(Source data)

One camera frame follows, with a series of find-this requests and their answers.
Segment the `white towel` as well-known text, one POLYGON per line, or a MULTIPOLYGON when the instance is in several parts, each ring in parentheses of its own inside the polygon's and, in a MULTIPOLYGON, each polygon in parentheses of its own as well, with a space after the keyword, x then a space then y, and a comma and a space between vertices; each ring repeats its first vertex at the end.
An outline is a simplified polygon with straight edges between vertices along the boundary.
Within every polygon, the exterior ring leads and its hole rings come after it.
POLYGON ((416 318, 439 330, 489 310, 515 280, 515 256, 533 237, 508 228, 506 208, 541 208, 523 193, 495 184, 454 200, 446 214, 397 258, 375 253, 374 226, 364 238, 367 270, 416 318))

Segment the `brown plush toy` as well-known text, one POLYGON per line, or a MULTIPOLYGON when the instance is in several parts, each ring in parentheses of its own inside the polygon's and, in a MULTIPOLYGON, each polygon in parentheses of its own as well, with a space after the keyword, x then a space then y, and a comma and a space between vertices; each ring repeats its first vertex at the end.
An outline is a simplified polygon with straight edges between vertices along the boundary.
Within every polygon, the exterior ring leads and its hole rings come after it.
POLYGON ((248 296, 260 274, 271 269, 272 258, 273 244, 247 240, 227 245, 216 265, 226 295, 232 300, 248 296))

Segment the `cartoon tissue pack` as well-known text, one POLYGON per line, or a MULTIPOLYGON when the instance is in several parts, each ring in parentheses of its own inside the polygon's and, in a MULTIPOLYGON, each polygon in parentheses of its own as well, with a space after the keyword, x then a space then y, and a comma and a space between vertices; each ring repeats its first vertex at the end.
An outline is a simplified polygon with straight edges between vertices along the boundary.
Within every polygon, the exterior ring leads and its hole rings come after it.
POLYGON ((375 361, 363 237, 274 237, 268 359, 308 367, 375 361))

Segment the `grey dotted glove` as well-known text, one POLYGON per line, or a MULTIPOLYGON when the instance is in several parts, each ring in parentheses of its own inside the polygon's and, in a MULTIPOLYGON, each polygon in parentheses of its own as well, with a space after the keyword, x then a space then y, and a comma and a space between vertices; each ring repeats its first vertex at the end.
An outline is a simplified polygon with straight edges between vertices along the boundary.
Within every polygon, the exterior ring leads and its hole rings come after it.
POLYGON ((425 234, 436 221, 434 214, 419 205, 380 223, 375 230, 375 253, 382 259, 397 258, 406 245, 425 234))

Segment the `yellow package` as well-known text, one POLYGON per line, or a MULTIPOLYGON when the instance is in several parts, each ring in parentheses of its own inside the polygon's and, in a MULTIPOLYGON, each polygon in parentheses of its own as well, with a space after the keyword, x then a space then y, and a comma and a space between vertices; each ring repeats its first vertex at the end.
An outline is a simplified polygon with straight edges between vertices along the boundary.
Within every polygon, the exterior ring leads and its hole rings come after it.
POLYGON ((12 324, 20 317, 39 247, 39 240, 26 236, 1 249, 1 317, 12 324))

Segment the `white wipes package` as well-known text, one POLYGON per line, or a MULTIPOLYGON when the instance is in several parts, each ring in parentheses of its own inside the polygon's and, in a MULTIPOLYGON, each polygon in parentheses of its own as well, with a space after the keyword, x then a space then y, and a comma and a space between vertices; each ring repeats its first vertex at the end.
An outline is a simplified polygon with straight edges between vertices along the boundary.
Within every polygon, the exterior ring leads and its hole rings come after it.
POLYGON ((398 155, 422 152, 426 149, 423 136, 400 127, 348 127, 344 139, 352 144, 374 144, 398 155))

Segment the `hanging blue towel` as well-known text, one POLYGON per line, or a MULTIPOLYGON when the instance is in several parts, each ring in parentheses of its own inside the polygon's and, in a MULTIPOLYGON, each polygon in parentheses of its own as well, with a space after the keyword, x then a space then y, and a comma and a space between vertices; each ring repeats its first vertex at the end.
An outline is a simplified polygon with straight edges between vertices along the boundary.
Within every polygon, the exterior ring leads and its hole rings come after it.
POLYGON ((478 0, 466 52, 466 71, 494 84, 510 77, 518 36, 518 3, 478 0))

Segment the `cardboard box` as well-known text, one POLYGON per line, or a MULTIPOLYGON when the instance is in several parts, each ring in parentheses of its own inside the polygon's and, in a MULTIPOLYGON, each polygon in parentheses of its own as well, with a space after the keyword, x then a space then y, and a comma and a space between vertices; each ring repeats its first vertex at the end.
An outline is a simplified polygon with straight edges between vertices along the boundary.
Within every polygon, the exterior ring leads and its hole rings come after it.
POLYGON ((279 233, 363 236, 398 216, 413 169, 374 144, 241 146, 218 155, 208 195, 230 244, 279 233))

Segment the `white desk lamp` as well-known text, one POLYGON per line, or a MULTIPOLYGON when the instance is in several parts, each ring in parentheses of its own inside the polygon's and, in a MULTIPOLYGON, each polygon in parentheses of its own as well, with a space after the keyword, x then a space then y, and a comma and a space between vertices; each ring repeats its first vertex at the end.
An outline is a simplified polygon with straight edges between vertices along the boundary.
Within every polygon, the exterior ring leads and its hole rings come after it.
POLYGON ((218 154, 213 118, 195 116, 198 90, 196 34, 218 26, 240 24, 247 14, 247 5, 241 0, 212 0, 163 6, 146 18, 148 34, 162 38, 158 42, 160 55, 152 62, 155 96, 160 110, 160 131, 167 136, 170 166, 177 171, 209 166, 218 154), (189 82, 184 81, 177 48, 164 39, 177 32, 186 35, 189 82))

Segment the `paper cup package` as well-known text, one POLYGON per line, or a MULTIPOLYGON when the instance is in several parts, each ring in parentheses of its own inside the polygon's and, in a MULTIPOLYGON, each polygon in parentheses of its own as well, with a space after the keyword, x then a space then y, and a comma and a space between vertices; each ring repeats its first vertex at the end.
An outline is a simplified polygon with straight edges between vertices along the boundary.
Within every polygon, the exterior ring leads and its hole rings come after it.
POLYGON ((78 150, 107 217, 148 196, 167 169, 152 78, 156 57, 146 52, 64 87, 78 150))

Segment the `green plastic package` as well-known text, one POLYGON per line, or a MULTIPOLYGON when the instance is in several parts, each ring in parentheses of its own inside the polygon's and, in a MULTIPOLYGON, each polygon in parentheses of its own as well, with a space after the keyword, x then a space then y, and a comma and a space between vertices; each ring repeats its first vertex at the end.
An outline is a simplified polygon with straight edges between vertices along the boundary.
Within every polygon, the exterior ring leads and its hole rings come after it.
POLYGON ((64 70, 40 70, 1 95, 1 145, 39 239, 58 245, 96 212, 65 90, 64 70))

● **What is being asked**
Go over the data and return every line that includes the word "towel".

● **Written response**
Segment the `white towel` as well-known text, one POLYGON per line, or a MULTIPOLYGON when the instance is in several parts, each ring in parentheses of its own inside the polygon's and, in a MULTIPOLYGON, each polygon in parentheses of its own as well, with a space after the keyword, x then a space then y, and a comma and a space between vertices; each ring repeats its first vertex at the end.
Segment the `hanging blue towel` as well-known text, one POLYGON per line, or a MULTIPOLYGON when the instance is in several parts, each ring in parentheses of its own inside the polygon's and, in a MULTIPOLYGON, each polygon in parentheses of its own as well, with a space after the keyword, x then a space then y, and a comma and a space between vertices; each ring repeats its first vertex at the end.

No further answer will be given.